§ **Activity**: The expected output is each line in the data below that includes the string "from".

§ **Data segment**:
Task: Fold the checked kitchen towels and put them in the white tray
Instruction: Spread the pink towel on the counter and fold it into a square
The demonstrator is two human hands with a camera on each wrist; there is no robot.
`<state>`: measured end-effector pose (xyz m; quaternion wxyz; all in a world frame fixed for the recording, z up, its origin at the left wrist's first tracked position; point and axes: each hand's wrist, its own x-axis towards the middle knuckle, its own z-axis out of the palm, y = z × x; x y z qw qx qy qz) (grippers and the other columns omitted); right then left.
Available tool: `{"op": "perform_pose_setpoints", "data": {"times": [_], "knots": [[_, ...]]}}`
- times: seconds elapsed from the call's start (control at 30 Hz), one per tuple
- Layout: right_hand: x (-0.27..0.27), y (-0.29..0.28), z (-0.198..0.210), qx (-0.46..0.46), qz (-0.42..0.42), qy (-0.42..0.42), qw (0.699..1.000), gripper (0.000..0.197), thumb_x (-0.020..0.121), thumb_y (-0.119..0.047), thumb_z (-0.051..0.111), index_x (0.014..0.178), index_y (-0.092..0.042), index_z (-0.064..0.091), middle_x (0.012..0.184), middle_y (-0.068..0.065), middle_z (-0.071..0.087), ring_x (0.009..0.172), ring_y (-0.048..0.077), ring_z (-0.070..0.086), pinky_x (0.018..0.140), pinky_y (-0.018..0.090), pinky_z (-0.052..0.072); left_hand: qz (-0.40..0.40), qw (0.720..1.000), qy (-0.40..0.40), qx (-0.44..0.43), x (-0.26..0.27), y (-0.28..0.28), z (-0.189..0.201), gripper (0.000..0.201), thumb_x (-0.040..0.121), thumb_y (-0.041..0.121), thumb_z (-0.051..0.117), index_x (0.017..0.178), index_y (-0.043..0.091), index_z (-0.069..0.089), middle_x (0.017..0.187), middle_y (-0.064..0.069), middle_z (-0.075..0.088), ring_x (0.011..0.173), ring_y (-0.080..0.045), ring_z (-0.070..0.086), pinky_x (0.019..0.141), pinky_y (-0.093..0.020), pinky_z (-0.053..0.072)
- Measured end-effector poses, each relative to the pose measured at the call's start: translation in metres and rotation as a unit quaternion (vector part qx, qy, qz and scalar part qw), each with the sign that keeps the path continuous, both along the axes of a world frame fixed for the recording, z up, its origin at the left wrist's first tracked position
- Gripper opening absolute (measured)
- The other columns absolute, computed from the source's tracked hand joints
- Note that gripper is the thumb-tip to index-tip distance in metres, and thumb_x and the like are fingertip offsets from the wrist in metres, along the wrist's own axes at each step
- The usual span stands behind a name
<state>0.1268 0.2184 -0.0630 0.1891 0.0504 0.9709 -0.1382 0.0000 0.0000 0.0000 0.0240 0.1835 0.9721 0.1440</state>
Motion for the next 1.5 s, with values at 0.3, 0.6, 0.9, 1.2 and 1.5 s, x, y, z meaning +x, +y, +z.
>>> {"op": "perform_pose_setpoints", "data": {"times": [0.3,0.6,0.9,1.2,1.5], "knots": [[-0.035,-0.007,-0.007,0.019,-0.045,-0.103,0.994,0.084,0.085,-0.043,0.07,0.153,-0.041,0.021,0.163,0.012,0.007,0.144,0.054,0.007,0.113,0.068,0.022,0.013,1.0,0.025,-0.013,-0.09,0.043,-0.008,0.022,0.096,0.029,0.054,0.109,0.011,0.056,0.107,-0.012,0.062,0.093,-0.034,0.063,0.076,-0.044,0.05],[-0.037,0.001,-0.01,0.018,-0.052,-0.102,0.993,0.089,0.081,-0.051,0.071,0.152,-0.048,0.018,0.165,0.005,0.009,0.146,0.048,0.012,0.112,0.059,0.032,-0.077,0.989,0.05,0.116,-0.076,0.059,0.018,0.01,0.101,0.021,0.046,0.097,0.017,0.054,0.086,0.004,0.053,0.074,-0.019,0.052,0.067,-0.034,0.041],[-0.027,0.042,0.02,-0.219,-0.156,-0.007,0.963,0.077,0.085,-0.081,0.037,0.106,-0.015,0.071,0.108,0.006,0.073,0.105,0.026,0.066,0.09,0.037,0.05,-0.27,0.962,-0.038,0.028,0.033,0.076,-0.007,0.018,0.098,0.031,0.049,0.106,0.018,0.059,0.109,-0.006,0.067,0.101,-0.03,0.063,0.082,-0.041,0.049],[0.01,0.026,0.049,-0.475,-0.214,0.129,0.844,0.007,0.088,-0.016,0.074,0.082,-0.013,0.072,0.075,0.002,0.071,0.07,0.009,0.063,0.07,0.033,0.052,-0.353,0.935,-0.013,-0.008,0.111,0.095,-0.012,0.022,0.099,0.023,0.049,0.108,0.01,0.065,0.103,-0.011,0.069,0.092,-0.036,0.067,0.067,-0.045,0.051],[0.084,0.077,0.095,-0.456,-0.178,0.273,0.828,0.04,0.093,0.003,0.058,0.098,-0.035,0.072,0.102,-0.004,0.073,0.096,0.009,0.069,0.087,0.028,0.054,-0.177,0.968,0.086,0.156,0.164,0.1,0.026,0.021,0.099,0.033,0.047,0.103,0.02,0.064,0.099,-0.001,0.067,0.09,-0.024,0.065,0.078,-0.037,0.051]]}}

§ **Response area**:
- times: seconds elapsed from the call's start (control at 30 Hz), one per tuple
- The other columns absolute, computed from the source's tracked hand joints
- Note that gripper is the thumb-tip to index-tip distance in metres, and thumb_x and the like are fingertip offsets from the wrist in metres, along the wrist's own axes at each step

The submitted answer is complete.